Le CDJM note également que M. Morandini fait une citation inauthentique lorsqu’il affirme que « les parents ont dit “si il n’y a pas de salle de prière, nos enfants ne viendront pas” ». Ces propos ne figurent ni dans l’article de Valeurs actuelles, ni dans l’intervention du journaliste de l’hebdomadaire sur CNews.
Les chartes déontologiques précisent que « la notion d’urgence dans la diffusion d’une information ou d’exclusivité ne doit pas l’emporter sur le sérieux de l’enquête et la vérification des sources » et demandent aux journalistes d’accompagner les informations qu’ils publient « si c’est nécessaire, des réserves qui s’imposent ». Elles soulignent en outre qu’« un journaliste tient l’accusation sans preuve, l’intention de nuire […], la non-vérification des faits, pour les plus graves dérives professionnelles ».
En l’occurrence, ces bonnes pratiques déontologiques ont été ignorées, conduisant à diffuser une information finalement inexacte.
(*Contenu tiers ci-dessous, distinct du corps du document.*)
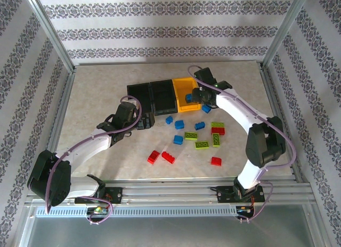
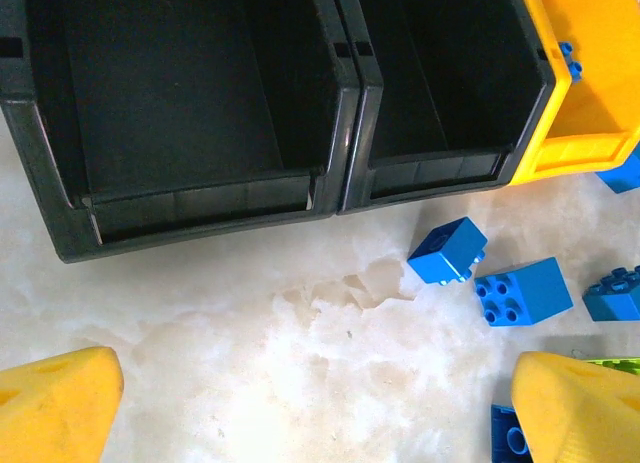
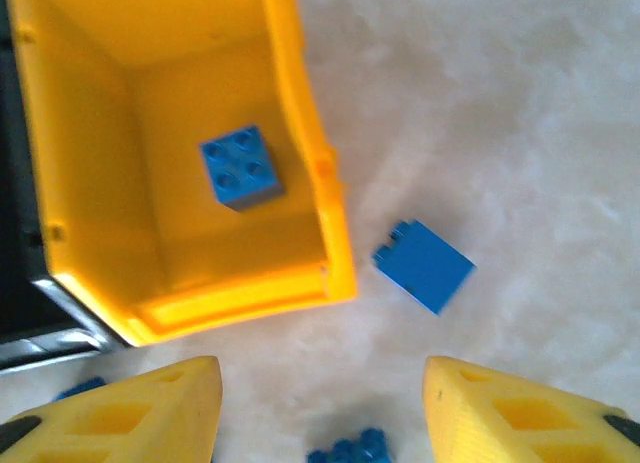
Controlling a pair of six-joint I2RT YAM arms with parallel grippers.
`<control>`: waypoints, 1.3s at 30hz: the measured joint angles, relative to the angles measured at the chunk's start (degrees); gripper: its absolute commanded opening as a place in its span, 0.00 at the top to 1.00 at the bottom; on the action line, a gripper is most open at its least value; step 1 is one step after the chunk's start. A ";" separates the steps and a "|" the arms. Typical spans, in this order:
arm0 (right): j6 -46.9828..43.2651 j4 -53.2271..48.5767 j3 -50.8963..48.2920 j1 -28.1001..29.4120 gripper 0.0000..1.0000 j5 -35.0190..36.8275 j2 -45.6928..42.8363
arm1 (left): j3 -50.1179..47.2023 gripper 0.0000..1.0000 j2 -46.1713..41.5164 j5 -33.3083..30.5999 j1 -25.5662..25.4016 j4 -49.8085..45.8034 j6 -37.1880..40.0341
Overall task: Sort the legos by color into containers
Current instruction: Pick up the lego from the top-right of the table.
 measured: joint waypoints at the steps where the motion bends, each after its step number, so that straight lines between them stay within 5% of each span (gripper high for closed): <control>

➔ Le CDJM a constaté que, le 23 janvier 2023, l’émission en cause était toujours disponible sur le site de CNews, sans aucune mention précisant les faits tels qu’ils ont été établis depuis.
Conclusion
Le CDJM, réuni le 23 janvier 2024 en séance plénière, estime que l’obligation déontologique d’exactitude et de véracité n’a pas été respectée par CNews.
La saisine est déclarée fondée.
Cet avis a été adopté par consensus.